Dalam dakwaannya, Jaksa mengungkapkan pada Kamis (3/11/2022) pagi sekitar pukul 10.19 WIB, saat itu terdakwa Willem Fredrick Mardjugana hendak keluar dari parkiran Indomaret yang berada di jalan Mojopahit Keputran Surabaya. Terdakwa mengendarai mobil Audy A4 dengan nopol L 1934 AAG warna hitam.
Saat bersamaan, Felix Kurniadi yang dalam kasus ini menjadi korban juga hendak keluar dari parkiran. Namun, melihat mobil Willem hendak keluar juga, Felix kemudian mempersilahkan Willem untuk keluar terlebih dahulu.

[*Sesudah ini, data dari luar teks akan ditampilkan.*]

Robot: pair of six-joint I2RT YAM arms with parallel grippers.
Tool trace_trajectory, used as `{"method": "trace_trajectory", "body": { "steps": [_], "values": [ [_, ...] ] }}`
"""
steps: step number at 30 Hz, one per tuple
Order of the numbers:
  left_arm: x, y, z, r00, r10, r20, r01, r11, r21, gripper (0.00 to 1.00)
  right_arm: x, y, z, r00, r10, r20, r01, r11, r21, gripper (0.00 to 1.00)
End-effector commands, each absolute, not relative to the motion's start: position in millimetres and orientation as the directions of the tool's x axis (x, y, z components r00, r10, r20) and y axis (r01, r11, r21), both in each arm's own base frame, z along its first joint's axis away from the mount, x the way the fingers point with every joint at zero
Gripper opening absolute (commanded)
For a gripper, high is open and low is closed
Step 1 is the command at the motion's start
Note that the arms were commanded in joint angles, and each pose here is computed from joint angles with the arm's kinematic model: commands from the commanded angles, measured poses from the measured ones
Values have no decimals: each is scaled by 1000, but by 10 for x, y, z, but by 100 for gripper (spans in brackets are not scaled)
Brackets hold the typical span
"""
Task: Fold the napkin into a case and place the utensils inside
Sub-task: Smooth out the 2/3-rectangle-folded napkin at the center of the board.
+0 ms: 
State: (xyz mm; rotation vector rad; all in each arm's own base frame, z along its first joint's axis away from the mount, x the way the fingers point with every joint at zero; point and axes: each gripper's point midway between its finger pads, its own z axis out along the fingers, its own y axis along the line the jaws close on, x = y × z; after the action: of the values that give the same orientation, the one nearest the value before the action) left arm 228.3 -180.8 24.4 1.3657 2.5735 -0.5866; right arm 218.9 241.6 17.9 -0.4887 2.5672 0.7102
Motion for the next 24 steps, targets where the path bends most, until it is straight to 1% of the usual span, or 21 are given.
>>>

[berita-terkait number=”5″ tag=”pemukulan-mahasiswa”]
Setelah ditunggu beberapa saat, Terdakwa tidak juga mengundurkan mobilnya sehingga korban kemudian yang mundur untuk keluar dari parkiran.
Saat Felix memundurkan mobilnya, teman Felix yang bernama Rafael Tanagani melihat dari kaca spion Willem melotot dari dalam mobilnya. Rafael mengacungkan jempolnya sebagai tanda agar Willem mengundurkan mobilnya. Namun, Willem malah menyambut dengan bentakan.
“Mengetahui hal itu, Felix dan Rafael turun dari mobil dan Willem pun keluar dari mobilnya. Namun, Willem tidak langsung menghampiri Felix dan Rafael, justeru membuka pintu belakang mobil sebelah kanan dan mendatangi Felix dan Rafael sambil membawa tongkat baseball,” ujar Jaksa Dicky.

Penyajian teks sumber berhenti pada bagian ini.